小脑发育和髓母细胞瘤肿瘤发生的糖酵解调节

• 批准号: 9012118
• 负责人: Timothy Gershon
• 金额: $ 32.78万
• 依托单位: UNIV OF NORTH CAROLINA CHAPEL HILL
• 依托单位国家: 美国
• 财政年份: 2015
• 资助国家: 美国
• 起止时间: 2015-02-15 至 2020-01-31
• 项目状态: 已结题
• 来源: https://reporter.nih.gov/project-details/9012118
• 关键词: Anabolism; Animals; Apoptosis; Brain; Cell Cycle; Cell physiology; Cells; Cerebellum; Child; Childhood; Childhood Malignant Brain Tumor; Clinical; Cytoplasmic Granules; Data; Development; Down-Regulation; Enzymes; Figs - dietary; Freezing; Genetic; Genetically Engineered Mouse; Glucose; Glycolysis; Growth; Health; Hexokinase 2; Human; Label; Life; Link; Lipids; Malignant - descriptor; Malignant Neoplasms; Malignant neoplasm of brain; Measures; Mediating; Metabolic; Metabolism; Mitogens; Modeling; Mus; Mutation; Neurons; Nucleic Acids; Nucleotides; Operative Surgical Procedures; Pathogenesis; Pathway interactions; Patients; Pattern; Phenotype; Phosphorylation; Physiological Processes; Population; Process; Proliferating; Pyruvate; Pyruvate Kinase; Regulation; Role; SHH gene; Sampling; Shapes; Shunt Device; Subgroup; Testing; Thinking; Tissue Microarray; Transgenic Mice; Tumor Pathology; Up-Regulation; aerobic glycolysis; base; blood glucose regulation; brain cell; cancer therapy; cell growth; in vivo; insight; macromolecule; medulloblastoma; nerve stem cell; neurodevelopment; neurogenesis; new therapeutic target; postnatal; prevent; progenitor; response; sensor; smoothened signaling pathway; sugar; targeted treatment; tumor; tumor growth; tumorigenesis

 DESCRIPTION (provided by applicant): We propose to study the role of key metabolic regulators, AMPK, PkM2 and Hk2 in cerebellar development and medulloblastoma pathogenesis. Medulloblastoma, the most common malignant brain tumor in children, arises as a disruption of postnatal brain growth. We have found that aerobic glycolysis is integral to the physiologic process of progenitor proliferation in the postnatal cerebellum, and that up-regulation of Hk2 and PkM2 is required for this metabolic pattern. Importantly, inducing medulloblastoma formation in transgenic mice leads to prolonged aerobic glycolysis and aberrant expression of Hk2 and PkM2. We have previously demonstrated that conditional genetic deletion of Hk2 in cerebellar progenitors inhibits medulloblastoma formation in a primary mouse tumor model. Our preliminary evidence implicates activation of AMPK as the mechanism that blocks tumor growth when Hk2 is deleted.
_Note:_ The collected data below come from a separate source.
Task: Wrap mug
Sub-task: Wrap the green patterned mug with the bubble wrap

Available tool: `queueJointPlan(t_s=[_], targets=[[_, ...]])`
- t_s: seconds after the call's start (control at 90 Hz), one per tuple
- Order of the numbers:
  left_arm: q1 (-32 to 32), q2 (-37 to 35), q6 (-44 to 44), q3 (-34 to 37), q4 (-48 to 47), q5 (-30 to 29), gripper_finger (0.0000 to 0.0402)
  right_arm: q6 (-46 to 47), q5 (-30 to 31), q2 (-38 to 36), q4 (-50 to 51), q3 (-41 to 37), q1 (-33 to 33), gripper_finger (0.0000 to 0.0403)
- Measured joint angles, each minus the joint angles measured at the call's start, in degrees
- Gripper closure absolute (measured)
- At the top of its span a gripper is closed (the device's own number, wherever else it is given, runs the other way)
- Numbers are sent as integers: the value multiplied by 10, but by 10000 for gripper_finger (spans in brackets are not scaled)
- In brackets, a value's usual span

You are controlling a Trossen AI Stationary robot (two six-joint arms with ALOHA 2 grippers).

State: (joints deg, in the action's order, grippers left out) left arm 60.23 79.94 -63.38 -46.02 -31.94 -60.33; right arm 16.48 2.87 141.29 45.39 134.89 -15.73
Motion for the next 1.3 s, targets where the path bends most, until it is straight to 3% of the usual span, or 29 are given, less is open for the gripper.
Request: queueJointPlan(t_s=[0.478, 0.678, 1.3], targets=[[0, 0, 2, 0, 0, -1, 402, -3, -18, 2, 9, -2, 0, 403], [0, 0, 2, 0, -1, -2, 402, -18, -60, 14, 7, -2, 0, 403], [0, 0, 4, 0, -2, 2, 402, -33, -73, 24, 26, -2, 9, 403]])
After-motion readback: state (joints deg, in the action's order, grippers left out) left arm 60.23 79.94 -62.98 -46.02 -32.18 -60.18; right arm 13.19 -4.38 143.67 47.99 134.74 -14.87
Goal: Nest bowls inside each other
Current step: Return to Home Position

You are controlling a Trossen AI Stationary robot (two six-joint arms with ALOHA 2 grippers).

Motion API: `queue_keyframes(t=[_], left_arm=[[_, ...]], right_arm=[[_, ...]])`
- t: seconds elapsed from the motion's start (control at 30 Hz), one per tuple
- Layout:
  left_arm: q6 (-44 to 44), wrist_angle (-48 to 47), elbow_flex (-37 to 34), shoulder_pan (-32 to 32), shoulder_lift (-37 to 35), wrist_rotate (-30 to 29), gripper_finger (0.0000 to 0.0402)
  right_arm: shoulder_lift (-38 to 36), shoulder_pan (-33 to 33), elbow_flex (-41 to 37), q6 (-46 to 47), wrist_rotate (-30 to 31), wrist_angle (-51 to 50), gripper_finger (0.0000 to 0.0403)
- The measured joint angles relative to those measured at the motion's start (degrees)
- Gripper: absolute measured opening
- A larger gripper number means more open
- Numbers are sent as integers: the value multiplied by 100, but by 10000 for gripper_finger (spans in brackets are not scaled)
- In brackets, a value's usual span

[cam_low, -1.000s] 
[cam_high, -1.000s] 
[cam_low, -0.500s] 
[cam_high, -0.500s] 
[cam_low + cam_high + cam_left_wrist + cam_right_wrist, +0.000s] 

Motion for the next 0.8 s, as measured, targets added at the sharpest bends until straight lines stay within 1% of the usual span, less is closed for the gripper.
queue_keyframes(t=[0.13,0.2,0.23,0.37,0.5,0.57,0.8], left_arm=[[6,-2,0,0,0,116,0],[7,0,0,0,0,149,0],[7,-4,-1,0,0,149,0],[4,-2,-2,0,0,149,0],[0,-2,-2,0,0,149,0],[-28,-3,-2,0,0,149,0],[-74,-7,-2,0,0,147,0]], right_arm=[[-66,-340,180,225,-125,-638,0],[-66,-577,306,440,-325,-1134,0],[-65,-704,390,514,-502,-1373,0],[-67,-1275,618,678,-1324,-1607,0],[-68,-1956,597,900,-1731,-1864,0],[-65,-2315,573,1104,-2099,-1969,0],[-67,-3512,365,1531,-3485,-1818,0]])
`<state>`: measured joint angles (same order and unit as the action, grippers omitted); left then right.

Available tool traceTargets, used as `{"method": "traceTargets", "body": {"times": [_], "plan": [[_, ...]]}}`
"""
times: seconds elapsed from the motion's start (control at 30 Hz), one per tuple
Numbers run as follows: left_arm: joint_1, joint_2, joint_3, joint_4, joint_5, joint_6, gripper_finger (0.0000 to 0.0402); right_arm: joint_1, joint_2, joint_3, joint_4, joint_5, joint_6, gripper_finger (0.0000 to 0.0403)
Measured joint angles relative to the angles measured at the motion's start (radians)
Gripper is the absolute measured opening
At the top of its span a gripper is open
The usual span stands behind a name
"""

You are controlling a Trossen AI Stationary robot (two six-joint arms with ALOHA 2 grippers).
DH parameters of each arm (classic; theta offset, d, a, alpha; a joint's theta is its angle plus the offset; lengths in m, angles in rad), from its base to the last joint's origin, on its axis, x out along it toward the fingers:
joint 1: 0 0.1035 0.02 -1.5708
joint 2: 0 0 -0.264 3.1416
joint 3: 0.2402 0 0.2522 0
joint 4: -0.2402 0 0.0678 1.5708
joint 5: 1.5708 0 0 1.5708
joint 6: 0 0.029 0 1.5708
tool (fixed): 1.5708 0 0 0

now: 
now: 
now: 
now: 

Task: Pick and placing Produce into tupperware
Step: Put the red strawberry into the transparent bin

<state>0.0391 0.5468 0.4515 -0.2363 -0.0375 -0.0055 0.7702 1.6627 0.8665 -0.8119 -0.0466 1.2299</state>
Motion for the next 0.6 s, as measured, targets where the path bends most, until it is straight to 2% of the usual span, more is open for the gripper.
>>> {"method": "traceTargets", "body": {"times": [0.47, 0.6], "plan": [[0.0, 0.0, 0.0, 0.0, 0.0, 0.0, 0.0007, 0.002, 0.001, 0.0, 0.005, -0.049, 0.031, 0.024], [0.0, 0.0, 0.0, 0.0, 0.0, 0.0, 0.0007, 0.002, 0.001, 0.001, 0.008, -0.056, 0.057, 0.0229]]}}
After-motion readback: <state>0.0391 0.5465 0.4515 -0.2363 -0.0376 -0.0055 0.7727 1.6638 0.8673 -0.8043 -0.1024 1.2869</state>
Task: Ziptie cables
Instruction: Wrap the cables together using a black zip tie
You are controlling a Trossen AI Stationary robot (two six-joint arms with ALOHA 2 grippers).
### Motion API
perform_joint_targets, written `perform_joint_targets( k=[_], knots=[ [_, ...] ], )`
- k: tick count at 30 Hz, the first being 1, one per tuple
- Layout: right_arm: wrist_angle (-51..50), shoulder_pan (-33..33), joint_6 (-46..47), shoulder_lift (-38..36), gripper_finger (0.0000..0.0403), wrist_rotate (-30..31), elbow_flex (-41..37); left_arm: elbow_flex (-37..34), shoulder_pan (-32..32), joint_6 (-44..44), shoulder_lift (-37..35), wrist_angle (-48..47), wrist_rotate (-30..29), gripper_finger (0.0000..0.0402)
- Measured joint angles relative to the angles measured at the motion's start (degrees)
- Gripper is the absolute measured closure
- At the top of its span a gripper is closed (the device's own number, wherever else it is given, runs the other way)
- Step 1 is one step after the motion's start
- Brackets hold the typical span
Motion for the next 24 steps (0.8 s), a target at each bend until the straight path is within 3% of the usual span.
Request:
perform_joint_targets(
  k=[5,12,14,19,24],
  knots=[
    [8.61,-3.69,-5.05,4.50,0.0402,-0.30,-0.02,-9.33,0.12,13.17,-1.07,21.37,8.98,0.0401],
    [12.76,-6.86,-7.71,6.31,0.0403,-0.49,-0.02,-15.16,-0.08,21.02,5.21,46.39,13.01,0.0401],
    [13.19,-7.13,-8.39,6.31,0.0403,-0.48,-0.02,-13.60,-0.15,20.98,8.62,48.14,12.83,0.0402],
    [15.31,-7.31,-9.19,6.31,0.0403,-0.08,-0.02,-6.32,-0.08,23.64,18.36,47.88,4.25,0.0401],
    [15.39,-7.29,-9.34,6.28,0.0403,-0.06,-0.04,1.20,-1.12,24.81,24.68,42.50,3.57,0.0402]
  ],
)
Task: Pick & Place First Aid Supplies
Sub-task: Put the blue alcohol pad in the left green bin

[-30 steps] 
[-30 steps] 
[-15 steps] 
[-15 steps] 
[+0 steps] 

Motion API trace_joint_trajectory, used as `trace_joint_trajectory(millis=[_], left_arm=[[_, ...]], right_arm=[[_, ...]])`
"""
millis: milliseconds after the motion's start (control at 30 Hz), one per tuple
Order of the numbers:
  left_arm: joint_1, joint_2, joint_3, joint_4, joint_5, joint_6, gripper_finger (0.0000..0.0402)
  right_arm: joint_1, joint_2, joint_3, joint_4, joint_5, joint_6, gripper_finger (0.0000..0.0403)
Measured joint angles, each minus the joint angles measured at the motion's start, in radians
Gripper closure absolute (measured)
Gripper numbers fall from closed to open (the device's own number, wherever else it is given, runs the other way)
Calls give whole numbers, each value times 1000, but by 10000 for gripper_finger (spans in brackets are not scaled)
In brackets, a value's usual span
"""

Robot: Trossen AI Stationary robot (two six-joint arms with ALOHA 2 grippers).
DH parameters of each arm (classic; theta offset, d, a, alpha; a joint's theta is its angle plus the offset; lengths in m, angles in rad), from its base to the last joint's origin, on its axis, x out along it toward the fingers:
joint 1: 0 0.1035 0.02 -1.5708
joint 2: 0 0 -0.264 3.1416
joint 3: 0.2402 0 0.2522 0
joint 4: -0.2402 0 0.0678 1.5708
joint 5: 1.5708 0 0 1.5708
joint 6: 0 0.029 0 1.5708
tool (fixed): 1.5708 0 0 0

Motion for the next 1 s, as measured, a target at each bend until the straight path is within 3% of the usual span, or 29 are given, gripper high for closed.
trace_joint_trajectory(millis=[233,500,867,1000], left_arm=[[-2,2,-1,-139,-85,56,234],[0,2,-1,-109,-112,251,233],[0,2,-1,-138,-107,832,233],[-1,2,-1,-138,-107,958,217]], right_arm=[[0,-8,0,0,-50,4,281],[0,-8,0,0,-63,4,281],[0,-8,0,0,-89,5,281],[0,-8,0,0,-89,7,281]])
In contrast to Hk2, however, we found that deleting PkM2 promoted rather than inhibited tumor growth. These data demonstrate the potential of metabolic modulation to treat medulloblastoma but also the need for additional mechanistic understanding to appropriately target therapy. We now propose in our Aims: 1. To determine if Hk2-dependent glycolysis functions to prevent AMPK-mediated growth suppression during cerebellar development and tumorigenesis. 2. To determine if PkM2 promotes developmental and malignant growth by channeling intermediate products of aerobic glycolysis for biosynthetic processes. 3. To determine, patient-derived medulloblastoma samples, if Hk2 and PkM2 configure the metabolism of human medulloblastoma to promote growth. Through these aims, we will gain new insight into how metabolic processes mediated by Hk2, AMPK and PkM2 combine to regulate postnatal neurogenesis, become co-opted in medulloblastoma, and may be targeted for novel therapies.

 描述（由申请人提供）：我们建议研究关键代谢调节因子AMPK、PkM2和Hk2在小脑发育和髓母细胞瘤发病机制中的作用。髓母细胞瘤是儿童中最常见的恶性脑肿瘤，是由于出生后大脑发育中断而引起的。我们已经发现，有氧糖酵解是不可或缺的生理过程中的祖细胞增殖在出生后的小脑，并上调Hk2和PkM2是需要这种代谢模式。重要的是，在转基因小鼠中诱导髓母细胞瘤形成导致有氧糖酵解延长和Hk2和PkM2的异常表达。我们先前已经证明，小脑祖细胞中Hk2的条件性遗传缺失抑制了原发性小鼠肿瘤模型中髓母细胞瘤的形成。我们的初步证据表明，AMPK的激活是Hk2缺失时阻断肿瘤生长的机制。然而，与Hk2相反，我们发现删除PkM2促进而不是抑制肿瘤生长。这些数据证明了代谢调节治疗髓母细胞瘤的潜力，但也需要额外的机制理解，以适当的靶向治疗。我们现在提出的目标是：1。确定在小脑发育和肿瘤发生过程中，Hk2依赖性糖酵解是否起阻止AMPK介导的生长抑制的作用。2.确定PkM2是否通过引导有氧糖酵解的中间产物用于生物合成过程来促进发育和恶性生长。3.确定患者源性髓母细胞瘤样品中Hk2和PkM2是否配置人髓母细胞瘤的代谢以促进生长。通过这些目标，我们将获得新的见解Hk2，AMPK和PKM2联合收割机介导的代谢过程如何调节出生后的神经发生，成为增选成神经管母细胞瘤，并可能成为新的治疗目标。